Still off the carbs and sugar, mealtimes are becoming much more interesting. While I have craved the odd sandwich or snack, and with weekends being particularly tricky with the spaghetti loving children around more, it's not been too difficult to keep on track.
I've realised that we rely so heavily on carbs to fill us up, adding other ingredients to it, rather than focusing on vegetables as the main ingredient and building around that. We've also cut down on salt here, which goes against all my instincts in the kitchen. I'm having to really get as much flavour out of the ingredients as I can through spicing, and sleight of cooking. The jar of powdered dried mushroom now has a place at the front of the shelf.
Still, as I float from room to room rather than bloat my way around, I feel a little lighter physically and a little more excited about fresh ingredients. I do half expect David Attenborough to peek out from behind the vegetation in the fridge at times —I also have crocodile meat in the freezer, so he may well be in there too— such is its lushness.
Apart from the seven hour lamb leg with harissa, rosemary and garlic I cooked on Friday, this week has had a lot of fish in it. Including my favourite pickled herring in dill which is my snack of choice, I've cooked salmon, tuna, prawns and in this recipe, hake. I'm surprised it's not more popular here, it's soft and meaty like cod and has a lovely delicate flavour. It's a winner with coconut and Thai ingredients so please try this. Once you make the paste, which you can keep in an airtight container for a week, this recipe takes about ten minutes. I'm not going to give you a paste recipe here, by all means buy some ready made if you like. I used David Thompson's Panaeng paste recipe, which does involve boiling peanuts for half an hour, but that's up to you. I ate this on my own, by candlelight listening to The Beautiful South, but that, also, is up to you.
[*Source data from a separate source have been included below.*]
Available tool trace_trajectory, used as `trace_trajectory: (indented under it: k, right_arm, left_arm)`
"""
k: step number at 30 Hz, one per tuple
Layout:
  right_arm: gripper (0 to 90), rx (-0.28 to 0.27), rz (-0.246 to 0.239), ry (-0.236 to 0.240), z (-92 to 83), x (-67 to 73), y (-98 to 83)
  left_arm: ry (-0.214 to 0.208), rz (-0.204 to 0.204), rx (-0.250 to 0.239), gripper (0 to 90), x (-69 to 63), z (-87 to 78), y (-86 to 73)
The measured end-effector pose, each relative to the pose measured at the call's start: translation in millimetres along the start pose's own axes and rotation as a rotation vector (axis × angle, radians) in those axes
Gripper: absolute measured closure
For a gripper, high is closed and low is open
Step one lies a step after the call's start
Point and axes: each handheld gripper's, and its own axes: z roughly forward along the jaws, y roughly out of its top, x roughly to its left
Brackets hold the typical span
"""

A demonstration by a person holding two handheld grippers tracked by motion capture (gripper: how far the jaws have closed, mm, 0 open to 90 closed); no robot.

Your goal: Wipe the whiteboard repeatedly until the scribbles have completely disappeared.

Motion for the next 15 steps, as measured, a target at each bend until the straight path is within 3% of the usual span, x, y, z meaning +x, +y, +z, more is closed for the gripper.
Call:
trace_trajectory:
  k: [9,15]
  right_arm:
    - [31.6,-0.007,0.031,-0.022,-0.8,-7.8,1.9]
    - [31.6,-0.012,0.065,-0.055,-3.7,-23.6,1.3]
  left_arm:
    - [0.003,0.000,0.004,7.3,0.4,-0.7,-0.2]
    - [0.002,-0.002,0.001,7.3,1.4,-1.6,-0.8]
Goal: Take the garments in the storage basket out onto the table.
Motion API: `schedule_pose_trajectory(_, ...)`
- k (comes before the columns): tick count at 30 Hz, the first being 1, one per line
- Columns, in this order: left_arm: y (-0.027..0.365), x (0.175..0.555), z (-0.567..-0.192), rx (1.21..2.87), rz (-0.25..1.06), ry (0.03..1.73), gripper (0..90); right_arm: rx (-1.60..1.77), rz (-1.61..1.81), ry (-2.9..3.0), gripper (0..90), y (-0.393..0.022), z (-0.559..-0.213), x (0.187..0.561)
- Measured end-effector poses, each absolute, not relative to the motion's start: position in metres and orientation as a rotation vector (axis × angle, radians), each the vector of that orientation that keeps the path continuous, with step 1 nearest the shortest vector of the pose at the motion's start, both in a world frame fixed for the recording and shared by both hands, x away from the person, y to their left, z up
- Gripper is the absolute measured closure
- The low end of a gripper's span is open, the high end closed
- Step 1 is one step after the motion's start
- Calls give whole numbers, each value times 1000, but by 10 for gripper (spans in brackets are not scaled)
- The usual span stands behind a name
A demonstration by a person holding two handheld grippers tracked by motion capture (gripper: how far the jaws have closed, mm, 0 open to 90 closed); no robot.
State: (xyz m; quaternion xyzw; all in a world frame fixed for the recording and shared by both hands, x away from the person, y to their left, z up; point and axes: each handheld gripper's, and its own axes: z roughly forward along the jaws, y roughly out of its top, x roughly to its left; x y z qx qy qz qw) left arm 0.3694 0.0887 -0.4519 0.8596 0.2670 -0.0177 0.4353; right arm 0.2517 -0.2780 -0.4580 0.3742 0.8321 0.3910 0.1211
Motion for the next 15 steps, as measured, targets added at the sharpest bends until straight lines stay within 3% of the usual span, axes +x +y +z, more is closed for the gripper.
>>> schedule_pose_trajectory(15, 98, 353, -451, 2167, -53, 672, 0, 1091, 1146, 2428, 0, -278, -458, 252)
Ingredients This is for one person, so just add more veg and fish as you need. Coconut oil for frying (or olive oil if you don't have any) 4tbsp Panaeng curry paste - homemade or bought. I'm sure green curry paste would be as delicious 1 tin coconut milk 125ml water 1/4 savoy cabbage, inner leaves only, shredded 1 small bunch of spring greens, trimmed 2 small hake fillets, total about 180g, salted for five minutes and rinsed Soy sauce and lime juice to taste A pinch of chilli flakes to taste
Method Heat a little coconut oil in a deep, heavy saucepan and fry the paste gently for a few minutes. Add the coconut milk and water then bring to the boil. Now throw in the spring greens and cook for 3-4 minutes. Remove with a slotted spoon and set aside. Add the cabbage and cook for a minute, then add the fish, bring to the boil and simmer for 3-4 minutes depending on its thickness. Taste the broth and add lime juice and soy sauce to taste. Spoon the greens into a bowl then add the cabbage and fish. Pour over the broth and finish with chilli flakes.